------ Extracted entries ------
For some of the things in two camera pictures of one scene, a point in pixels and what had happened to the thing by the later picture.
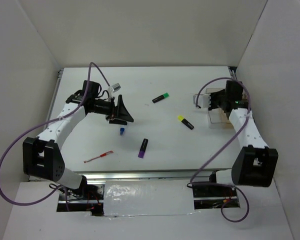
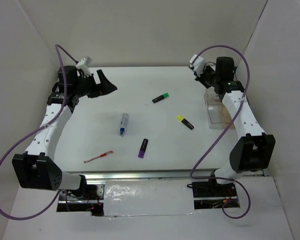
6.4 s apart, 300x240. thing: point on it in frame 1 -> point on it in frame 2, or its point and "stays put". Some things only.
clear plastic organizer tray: x=217 y=118 stays put
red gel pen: x=101 y=155 stays put
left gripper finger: x=122 y=113 -> x=105 y=86
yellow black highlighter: x=185 y=121 stays put
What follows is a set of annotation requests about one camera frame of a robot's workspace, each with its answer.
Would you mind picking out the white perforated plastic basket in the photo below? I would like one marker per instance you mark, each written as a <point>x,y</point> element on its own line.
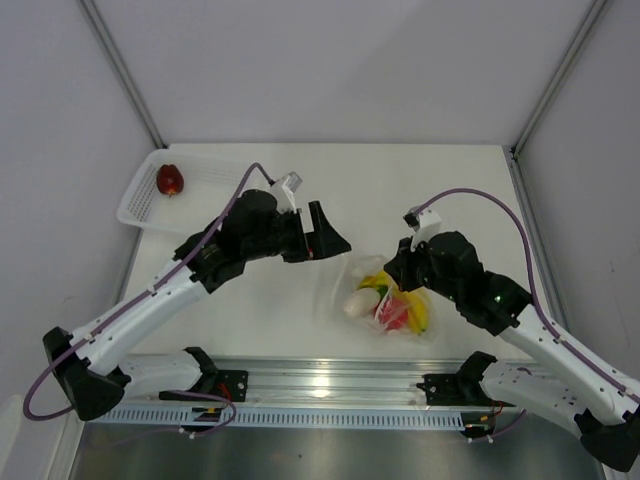
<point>209,182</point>

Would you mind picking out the white slotted cable duct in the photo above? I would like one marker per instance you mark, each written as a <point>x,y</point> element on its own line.
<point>243,416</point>

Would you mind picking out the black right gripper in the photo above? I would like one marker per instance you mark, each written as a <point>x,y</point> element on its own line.
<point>399,267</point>

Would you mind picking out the clear zip top bag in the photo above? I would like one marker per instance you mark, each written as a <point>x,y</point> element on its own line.
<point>353,270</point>

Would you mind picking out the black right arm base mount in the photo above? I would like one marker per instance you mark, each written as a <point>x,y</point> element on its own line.
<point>453,390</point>

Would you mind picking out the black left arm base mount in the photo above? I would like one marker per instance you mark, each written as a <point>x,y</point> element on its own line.
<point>231,385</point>

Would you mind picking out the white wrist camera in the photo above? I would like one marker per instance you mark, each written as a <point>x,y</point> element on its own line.
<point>283,190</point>
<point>425,222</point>

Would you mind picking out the aluminium frame post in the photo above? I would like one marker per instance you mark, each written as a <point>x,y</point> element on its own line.
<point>577,45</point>
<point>113,56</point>

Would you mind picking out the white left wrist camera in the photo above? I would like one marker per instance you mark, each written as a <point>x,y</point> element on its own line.
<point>283,190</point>

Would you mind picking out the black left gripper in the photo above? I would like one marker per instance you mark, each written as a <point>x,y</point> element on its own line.
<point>321,243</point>

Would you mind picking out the dark red mangosteen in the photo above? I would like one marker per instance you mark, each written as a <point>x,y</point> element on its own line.
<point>169,180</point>

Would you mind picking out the white radish with green top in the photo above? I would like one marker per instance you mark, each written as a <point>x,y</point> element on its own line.
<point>363,301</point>

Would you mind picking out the yellow banana bunch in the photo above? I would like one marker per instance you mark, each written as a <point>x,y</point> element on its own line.
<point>419,303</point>

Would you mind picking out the right aluminium frame post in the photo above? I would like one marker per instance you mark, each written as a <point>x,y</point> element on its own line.
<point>577,45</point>

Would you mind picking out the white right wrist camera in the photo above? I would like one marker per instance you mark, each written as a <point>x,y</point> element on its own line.
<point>425,222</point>

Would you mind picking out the left aluminium frame post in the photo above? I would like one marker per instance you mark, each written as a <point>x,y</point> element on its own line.
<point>113,56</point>

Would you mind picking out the red apple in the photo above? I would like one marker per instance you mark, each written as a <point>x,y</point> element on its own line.
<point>392,314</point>

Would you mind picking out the aluminium mounting rail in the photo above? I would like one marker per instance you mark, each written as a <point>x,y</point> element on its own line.
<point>339,384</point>

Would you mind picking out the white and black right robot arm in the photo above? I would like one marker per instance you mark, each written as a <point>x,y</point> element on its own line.
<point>590,398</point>

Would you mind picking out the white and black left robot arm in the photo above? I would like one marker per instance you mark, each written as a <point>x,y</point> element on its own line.
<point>94,365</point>

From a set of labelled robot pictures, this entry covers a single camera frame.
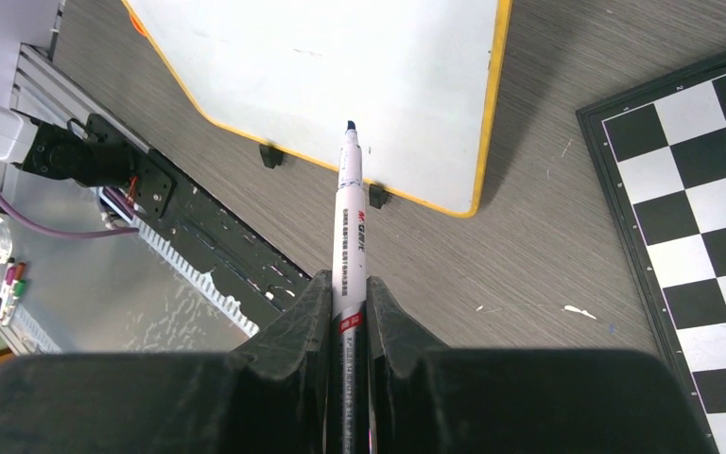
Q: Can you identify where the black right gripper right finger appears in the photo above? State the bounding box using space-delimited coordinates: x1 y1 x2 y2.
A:
367 276 711 453

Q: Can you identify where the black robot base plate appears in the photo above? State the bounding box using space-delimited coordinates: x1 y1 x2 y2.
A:
85 113 311 336

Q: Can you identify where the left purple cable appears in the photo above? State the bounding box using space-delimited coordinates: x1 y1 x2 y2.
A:
0 156 140 240

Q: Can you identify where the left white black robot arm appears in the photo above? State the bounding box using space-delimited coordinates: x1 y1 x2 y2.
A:
0 106 139 187

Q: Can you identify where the black whiteboard stand clip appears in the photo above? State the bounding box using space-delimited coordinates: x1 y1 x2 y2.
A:
368 183 390 209

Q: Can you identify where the aluminium frame rail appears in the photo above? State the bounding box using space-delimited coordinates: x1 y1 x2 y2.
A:
3 44 250 353

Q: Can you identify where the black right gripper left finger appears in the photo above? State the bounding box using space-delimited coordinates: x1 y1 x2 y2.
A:
0 271 332 453

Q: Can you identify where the yellow framed whiteboard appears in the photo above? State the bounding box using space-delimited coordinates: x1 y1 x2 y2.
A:
125 1 511 218

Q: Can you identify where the black white chessboard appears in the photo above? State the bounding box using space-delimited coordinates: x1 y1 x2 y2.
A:
576 51 726 453

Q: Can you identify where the white blue whiteboard marker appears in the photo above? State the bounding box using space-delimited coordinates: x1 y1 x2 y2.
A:
325 120 370 453

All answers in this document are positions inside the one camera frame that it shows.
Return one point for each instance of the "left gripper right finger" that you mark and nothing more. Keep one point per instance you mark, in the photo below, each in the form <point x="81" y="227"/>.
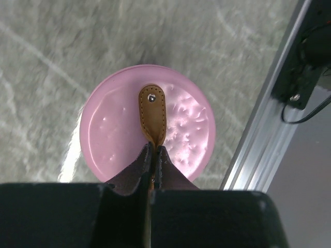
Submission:
<point x="184" y="216"/>

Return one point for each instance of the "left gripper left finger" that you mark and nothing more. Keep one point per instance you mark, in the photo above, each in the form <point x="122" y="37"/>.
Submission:
<point x="110" y="214"/>

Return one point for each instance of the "pink round lid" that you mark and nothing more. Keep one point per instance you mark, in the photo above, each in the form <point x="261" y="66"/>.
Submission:
<point x="110" y="131"/>

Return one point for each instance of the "aluminium front rail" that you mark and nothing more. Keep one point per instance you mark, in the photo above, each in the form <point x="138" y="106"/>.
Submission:
<point x="265" y="138"/>

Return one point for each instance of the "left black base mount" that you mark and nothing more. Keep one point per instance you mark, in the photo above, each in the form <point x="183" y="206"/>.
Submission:
<point x="307" y="54"/>

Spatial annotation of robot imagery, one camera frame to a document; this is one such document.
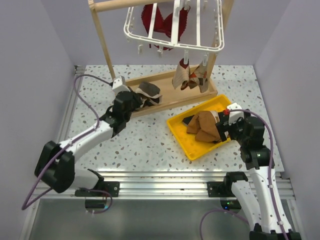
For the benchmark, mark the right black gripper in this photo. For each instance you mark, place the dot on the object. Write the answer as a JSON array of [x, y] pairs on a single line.
[[224, 126]]

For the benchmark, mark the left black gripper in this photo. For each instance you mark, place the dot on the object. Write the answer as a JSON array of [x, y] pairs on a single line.
[[136, 98]]

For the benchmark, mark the tan brown underwear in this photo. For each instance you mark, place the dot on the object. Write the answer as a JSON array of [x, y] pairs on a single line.
[[203, 126]]

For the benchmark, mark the black striped underwear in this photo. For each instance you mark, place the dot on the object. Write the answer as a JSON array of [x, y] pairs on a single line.
[[202, 118]]

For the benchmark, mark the argyle patterned underwear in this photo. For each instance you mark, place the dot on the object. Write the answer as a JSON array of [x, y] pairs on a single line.
[[185, 78]]

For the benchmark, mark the white plastic clip hanger frame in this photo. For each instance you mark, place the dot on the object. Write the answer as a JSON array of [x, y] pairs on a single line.
[[162, 42]]

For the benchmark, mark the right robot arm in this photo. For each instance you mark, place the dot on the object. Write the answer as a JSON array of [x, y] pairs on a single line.
[[263, 209]]

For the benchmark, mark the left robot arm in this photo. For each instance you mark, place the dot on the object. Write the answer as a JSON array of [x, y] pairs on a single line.
[[56, 164]]

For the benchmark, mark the wooden hanger rack stand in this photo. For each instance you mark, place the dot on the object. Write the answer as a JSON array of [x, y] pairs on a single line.
[[171, 98]]

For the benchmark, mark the dark red lace underwear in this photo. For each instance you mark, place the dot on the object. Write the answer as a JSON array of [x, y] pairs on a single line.
[[164, 25]]

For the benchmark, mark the yellow plastic tray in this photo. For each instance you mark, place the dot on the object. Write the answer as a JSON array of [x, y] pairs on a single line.
[[194, 149]]

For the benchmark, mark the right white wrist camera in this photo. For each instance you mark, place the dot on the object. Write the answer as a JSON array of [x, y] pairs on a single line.
[[234, 112]]

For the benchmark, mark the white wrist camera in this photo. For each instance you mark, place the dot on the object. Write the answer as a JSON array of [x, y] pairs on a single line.
[[119, 85], [234, 112]]

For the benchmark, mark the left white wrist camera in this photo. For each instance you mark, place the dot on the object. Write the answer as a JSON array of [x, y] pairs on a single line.
[[119, 85]]

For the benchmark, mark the left aluminium side rail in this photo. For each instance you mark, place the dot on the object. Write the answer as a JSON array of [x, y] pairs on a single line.
[[70, 107]]

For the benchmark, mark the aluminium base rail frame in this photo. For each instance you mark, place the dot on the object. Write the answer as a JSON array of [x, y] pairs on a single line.
[[174, 185]]
------
### Exercise requirements
Reproduce only the lines running from the beginning of the entries above to the line holding "6.4 s apart, 300x240.", inclusive. Pictures stay out of the copy.

### Solution for this exercise
For some of the things in two camera pictures of one scene, a point in pixels and what had happened to the thing by the later picture.
6.4 s apart, 300x240. thing: point on it in frame 1 -> point on it in frame 2, or its point and "stays put". Some things only.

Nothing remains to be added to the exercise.